Welcome to the forum!
I'll work from the end toward the beginning.
kathanto wrote:3. Is there a way I can invest that will get my AGI below 35k?
Yes! Increase the amount you contribute to retirement accounts and make up the difference by drawing from your cash. Better still, live yet further below your means so you don't have to make up all of the difference
from your cash.
kathanto wrote:2. Why should I buy any bonds when bond interest rates are below inflation? I read the posts discussing Malkiel's alternatives, but I didn't really understand them.

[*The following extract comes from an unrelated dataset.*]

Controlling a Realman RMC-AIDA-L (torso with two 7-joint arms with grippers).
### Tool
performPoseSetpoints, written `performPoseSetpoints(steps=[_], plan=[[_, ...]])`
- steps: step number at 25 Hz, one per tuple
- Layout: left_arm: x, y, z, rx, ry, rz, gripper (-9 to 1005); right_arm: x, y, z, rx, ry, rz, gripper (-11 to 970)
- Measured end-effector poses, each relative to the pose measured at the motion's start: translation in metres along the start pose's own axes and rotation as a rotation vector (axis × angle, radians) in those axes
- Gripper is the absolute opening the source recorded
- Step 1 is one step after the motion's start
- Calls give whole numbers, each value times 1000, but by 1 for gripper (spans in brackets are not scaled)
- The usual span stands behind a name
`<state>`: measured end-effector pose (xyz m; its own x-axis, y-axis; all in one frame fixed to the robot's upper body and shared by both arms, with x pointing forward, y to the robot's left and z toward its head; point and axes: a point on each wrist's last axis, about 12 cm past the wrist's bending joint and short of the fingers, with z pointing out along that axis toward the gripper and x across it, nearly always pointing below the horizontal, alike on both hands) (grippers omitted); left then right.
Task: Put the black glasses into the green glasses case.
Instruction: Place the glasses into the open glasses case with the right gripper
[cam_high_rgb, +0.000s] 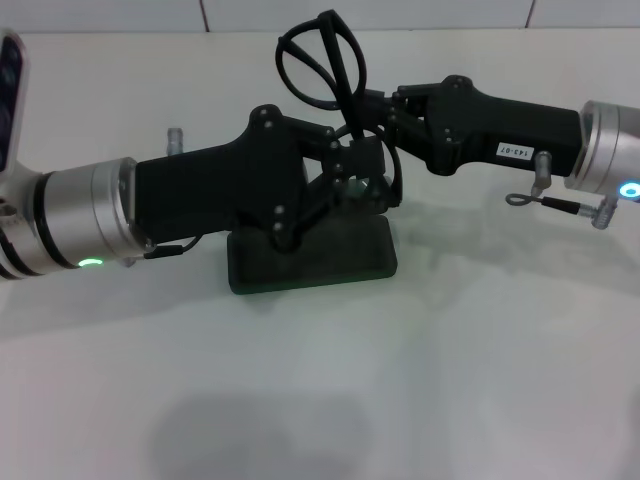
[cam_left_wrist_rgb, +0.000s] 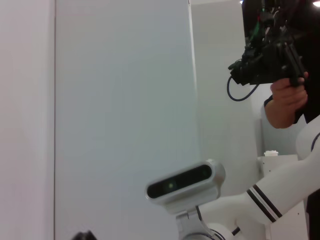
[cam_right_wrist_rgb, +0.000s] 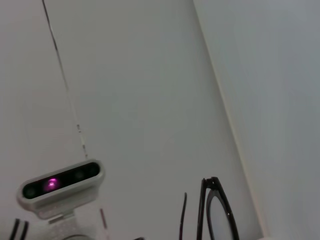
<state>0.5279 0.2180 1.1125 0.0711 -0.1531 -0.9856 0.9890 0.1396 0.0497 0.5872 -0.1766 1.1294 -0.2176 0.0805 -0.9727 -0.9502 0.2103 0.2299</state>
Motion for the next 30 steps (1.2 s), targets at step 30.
performPoseSetpoints(steps=[30], plan=[[42,-26,-86,-108,439,-178,7,-47,12,37,-167,650,-502,49]])
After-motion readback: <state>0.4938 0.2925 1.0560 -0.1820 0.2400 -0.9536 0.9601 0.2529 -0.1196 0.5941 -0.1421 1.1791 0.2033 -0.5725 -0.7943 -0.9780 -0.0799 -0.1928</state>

Well, Toby, you're 25. I don't mean that as any sort of minimization of you, just that (probably) your whole investing life has been in a low-interest-rate environment. The reason to hold bonds is to provide stability to your portfolio. People say the word "safe." I've been doing that myself, but recently have come to realize all too many forum readers interpret "safe" to mean "like a savings account." If you have many decades in front of you (say you live to be just 85: that's 60 years) there is nothing to fear from presently low interest rates. Bonds are riskier than your savings and checking accounts, but less risky than stocks. Just because you contribute some of your salary now to an intermediate-term fund with, say, a 5-year average duration, doesn't mean you're doomed. Even if interest rates go up (and nobody
can predict interest rates with any time-bound accuracy, regardless of how loudly they try to sell you a Ford F-150) you'll wind up better off than you would have been had they not.
kathanto wrote:1. What should I do with all my cash? Ally has close to the best rates out there, and it is quite low. I'm probably going to buy a house in 5-10 years, so I want to be earning interest but still be able to access it.
Besides my earlier suggestion, if you need it in 5 - 10 years don't put it in stocks. You've already indicated a reluctance to put it into bonds given their present relationship to inflation. I'd say use part of it to enable you to target your taxable income as you want, part of it to buy Series I Savings Bonds
, and keep the rest in your savings account.